● **What is required**
State how many lines in the following entries hold the word "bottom". The reply is that number only.

[Stored items from a collection]
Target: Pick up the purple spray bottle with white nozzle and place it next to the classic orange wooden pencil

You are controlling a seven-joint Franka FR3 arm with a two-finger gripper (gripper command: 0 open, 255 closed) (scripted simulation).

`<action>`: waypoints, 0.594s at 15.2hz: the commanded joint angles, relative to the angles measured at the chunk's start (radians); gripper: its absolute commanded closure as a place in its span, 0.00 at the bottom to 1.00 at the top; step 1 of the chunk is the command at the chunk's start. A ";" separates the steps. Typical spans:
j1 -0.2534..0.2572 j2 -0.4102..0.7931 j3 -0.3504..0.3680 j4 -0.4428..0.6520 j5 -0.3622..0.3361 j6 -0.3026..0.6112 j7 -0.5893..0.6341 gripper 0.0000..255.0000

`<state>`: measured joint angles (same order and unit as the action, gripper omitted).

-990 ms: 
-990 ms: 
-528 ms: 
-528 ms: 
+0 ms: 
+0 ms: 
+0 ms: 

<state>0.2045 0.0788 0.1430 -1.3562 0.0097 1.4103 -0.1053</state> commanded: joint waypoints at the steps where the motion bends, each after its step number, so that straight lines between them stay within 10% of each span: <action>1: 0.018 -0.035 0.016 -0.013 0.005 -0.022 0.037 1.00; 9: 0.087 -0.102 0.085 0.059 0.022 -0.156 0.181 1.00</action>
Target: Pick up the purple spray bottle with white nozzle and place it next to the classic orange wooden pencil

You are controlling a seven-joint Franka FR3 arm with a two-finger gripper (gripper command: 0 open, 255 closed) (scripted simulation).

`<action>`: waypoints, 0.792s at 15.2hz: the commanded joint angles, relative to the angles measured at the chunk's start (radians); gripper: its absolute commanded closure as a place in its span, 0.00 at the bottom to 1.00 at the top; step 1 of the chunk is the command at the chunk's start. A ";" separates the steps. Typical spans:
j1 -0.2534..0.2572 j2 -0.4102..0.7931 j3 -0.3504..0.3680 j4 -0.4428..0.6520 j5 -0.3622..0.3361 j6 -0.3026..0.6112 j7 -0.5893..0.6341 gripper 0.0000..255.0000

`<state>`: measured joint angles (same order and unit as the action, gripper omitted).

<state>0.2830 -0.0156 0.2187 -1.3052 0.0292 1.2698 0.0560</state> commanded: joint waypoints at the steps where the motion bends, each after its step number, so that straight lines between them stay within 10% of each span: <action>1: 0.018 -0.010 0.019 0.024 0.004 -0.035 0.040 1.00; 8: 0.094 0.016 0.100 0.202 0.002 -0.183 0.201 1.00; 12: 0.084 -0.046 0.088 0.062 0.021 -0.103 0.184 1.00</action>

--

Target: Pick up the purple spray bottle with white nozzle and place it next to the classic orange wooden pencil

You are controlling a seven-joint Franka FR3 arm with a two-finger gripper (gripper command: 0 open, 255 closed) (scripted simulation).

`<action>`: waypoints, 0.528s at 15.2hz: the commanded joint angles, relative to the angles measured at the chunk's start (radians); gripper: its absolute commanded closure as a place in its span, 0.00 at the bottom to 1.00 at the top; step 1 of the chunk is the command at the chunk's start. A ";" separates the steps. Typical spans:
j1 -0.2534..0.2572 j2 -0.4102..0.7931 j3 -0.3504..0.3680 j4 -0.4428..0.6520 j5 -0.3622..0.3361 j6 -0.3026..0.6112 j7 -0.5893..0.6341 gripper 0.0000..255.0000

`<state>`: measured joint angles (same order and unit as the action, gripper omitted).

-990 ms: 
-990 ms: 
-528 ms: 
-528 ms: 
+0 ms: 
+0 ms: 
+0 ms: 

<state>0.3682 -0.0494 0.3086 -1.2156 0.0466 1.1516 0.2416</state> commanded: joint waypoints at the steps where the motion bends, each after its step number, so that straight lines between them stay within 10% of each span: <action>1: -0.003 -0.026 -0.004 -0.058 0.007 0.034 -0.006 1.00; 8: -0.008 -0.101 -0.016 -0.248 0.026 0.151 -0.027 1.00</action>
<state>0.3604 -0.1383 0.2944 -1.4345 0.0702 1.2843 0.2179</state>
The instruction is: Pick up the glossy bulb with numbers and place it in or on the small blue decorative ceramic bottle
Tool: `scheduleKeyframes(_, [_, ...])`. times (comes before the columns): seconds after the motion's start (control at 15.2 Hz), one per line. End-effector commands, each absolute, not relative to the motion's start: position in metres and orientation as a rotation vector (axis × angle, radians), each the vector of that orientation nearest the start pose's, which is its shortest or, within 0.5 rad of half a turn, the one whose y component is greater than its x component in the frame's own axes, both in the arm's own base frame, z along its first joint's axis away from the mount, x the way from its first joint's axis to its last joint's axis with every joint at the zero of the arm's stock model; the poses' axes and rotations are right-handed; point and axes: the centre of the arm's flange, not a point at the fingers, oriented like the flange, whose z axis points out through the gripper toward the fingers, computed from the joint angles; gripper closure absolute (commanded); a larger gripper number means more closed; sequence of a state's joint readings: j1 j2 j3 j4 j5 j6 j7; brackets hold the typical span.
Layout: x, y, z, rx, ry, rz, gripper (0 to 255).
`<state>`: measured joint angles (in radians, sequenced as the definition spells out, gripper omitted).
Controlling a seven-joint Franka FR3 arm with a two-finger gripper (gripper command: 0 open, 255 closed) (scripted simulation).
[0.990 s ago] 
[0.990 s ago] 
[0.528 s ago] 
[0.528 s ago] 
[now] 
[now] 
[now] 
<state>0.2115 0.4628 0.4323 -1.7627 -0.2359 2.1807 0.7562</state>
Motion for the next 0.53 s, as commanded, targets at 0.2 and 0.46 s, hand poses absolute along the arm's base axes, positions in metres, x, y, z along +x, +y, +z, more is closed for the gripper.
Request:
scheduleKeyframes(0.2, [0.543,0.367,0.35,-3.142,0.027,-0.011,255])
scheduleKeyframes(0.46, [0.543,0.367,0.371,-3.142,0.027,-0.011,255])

● **Task solution**
3